Nemátodos

  nenatodos-suinos
Nemátodo aderente à mucosa intestinal


Dos helmintas que parasitam Humanos e animais, os nemátodos são os que apresentam uma maior importância do ponto de vista económico. Este facto deve-se à ampla variedade de espécies apresentadas pelos nemátodos e ao seu ciclo de vida.

Os danos provocados por estes parasitas variam entre lesões orgânicas (anemias, distúrbios iónicos, disfunções gastro-entéricas) a alterações hormonais e imunitárias. Os sinais clínicos mais comuns são diarreias, alterações pulmonares (parasitas pulmonares, larvas migrantes: tosse, pneumonias, mortes), e ganhos médios diários reduzidos, o que sugere as formas crónicas insidiosas são normalmente de maior impacto económico e epidemiológico que as helmintoses agudas (mais frequentes em animais jovens).

Fenómenos como cólicas e aneurismas (equinos), distúrbios do desenvolvimento, diminuições da produção de leite, lã de má qualidade, carcassas com má conformação, bem como doenças metabólicas e esterilidade são frequentes consequências de infestações parasitárias. As perdas consequentes na rentabilidade da exploração são substanciais e suficientemente relevantes para a exploração em particular e para a economia do país como um todo.

Sinais Clínicos em Suínos:
Strongyloides ransomi
Os leitões infectam-se através do leite. As mães infectadas podem infectar várias ninhadas sem que seja necessária uma reinfecção. Os leitões infectados transmitem ovos que se desenvolvem rápidamente (4-5 dias) em larvas infectantes (3ª fase). Estas penetram por via percutânea e migram pelo organismo. As larvas migrantes provocam lesões pulmonares (e consequentes hemorragias e pneumonias). As larvas das fêmeas migram na mucosa intestinal, provocando perdas substanciais de proteína no sangue, debilidade e anemia. A morte é frequente em leitões jovens.

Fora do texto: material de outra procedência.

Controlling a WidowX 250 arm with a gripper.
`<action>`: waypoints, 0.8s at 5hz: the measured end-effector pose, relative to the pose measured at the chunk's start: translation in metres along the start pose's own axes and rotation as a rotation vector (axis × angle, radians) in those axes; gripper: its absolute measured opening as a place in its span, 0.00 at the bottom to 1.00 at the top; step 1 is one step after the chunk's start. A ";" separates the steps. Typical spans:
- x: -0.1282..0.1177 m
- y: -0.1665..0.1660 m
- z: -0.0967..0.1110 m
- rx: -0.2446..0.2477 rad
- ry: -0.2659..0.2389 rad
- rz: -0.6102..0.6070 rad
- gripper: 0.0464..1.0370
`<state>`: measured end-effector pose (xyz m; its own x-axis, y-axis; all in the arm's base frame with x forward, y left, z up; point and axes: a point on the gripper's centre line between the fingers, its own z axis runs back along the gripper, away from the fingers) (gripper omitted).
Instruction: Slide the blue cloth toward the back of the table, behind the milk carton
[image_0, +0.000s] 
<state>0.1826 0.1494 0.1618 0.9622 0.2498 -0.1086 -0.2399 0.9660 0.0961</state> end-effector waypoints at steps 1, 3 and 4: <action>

Os animais infectados apresentam sinais clínicos nas primeiras 2 semanas de vida: atraso no crescimento, apatia, diarreias, alterações dérmicas, petéquias e anemia são os principais sinais clínicos.

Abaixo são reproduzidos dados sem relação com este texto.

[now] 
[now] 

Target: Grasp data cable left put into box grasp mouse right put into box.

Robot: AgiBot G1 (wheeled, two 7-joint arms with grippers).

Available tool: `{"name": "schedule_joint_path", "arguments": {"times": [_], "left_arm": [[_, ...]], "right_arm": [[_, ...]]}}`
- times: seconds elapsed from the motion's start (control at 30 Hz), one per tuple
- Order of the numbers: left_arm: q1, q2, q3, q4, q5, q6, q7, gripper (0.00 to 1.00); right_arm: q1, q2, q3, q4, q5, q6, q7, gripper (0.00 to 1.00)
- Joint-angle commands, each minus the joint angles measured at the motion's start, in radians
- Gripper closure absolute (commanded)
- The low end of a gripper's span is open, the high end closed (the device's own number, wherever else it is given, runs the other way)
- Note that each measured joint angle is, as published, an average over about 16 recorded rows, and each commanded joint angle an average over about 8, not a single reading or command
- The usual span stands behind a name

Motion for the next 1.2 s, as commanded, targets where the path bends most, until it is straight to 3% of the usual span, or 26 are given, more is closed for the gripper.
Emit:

Parasitas pulmonares (Metastrongylus spp.)
Infecção provocada apenas pela ingestão de parasitas meaestrongilídeos. Os metaestrongilídeos migram pelo organismo, fixando-se nos pulmões. Os animais mais jovens (< 1 ano) são os mais afectados: bronquite, emaciação, atrasos no crescimento são os sintomas mais comuns.

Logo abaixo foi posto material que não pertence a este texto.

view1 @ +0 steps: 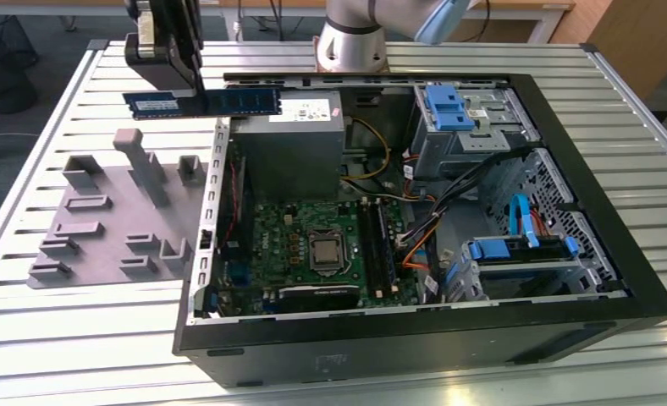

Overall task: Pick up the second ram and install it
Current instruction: 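Pick up the second ram and move it above second insertion slot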

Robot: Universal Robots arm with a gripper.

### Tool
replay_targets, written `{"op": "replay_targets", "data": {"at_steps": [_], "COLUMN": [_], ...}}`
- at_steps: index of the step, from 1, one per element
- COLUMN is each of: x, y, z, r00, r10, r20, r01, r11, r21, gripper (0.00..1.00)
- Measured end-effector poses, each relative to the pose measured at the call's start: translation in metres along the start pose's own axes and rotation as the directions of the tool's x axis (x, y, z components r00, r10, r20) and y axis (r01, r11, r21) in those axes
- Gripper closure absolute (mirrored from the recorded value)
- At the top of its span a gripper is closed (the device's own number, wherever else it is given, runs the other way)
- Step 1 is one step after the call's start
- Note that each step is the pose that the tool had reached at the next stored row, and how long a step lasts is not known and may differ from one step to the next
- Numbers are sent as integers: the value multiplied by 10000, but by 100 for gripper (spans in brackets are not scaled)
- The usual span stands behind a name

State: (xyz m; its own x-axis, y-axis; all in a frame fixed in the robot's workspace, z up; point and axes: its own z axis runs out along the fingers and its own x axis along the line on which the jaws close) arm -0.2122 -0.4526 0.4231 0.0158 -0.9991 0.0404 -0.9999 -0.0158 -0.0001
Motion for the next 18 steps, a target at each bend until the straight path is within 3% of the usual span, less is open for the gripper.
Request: {"op": "replay_targets", "data": {"at_steps": [18], "x": [2], "y": [-116], "z": [1], "r00": [10000], "r10": [0], "r20": [1], "r01": [0], "r11": [10000], "r21": [0], "gripper": [86]}}
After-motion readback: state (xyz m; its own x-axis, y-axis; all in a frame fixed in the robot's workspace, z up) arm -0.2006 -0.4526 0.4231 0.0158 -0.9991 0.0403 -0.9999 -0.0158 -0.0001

São igualmente frequentes as infecções secundárias (pneumonias virais ou bacterianas). Os parasitas pulmonares podem conter vírus, como o vírus influenza suíno entre outros.

Hyostrongylus rubidus
Em certas regiões mais de 80% de todas as fêmeas reprodutoras estão infectadas. As larvas desenvolvem-se nas gândulas do fundus da mucosa gástrica e provocam a formação de nódulos. Os parasitas adultos sugam sangue. O resultado são formas agudas de gastrite, úlceras gástricas e anemias. Os principais sinais clínicos são emaciação severa, agalaxia no caso de porcas lactantes, diarreia e distúrbios reprodutivos.

Oesophagostomum spp.
A propagação e severidade da infecção aumenta com a idade dos animais. Apenas o cólon e ceco são invadidos. Em caso de reinfestação aumentam as reacções tecidulares: as larvas penetram na mucosa intestinal provocando a formação de nódulos, sendo comuns as infecções bacterianas secundárias (paratifóide). Os sinais clínicos variam consideravelmente, contudo os mais importantes são a perda de peso, inapetência fezes viscosas com sangue e distúrbios reprodutivos.

Ascaris suum
As larvas migrantes provocam alterações hepáticas e pulmonares, que no caso de reinfestações podem tornar-se complicadas devido a um aumento da imunidade do hospedeiro: hepatite (“milk spots”), dispneia severa, tosse, febre e pneumonia (pneumonia enzoótica). Os parasitas adultos provocam enterite, anemia, distúrbios do crescimento e ganhos de peso diário reduzidos. Pode ainda ser observada icterícia devido à obstrução dos ductos biliares, cianose e oclusão intestinal.

Trichuris suis
A fase histotrófica no intestino delgado é seguida da infecção do ceco e cólon, colite ulcerativa com produção de muco e alterações consideráveis nos valores de proteína sanguínea. Os principais sinais clínicos são mau cheiro, diarreia viscose e sanguinolenta, alterações dérmicas, anemia, emaciaçã e por vezes morte.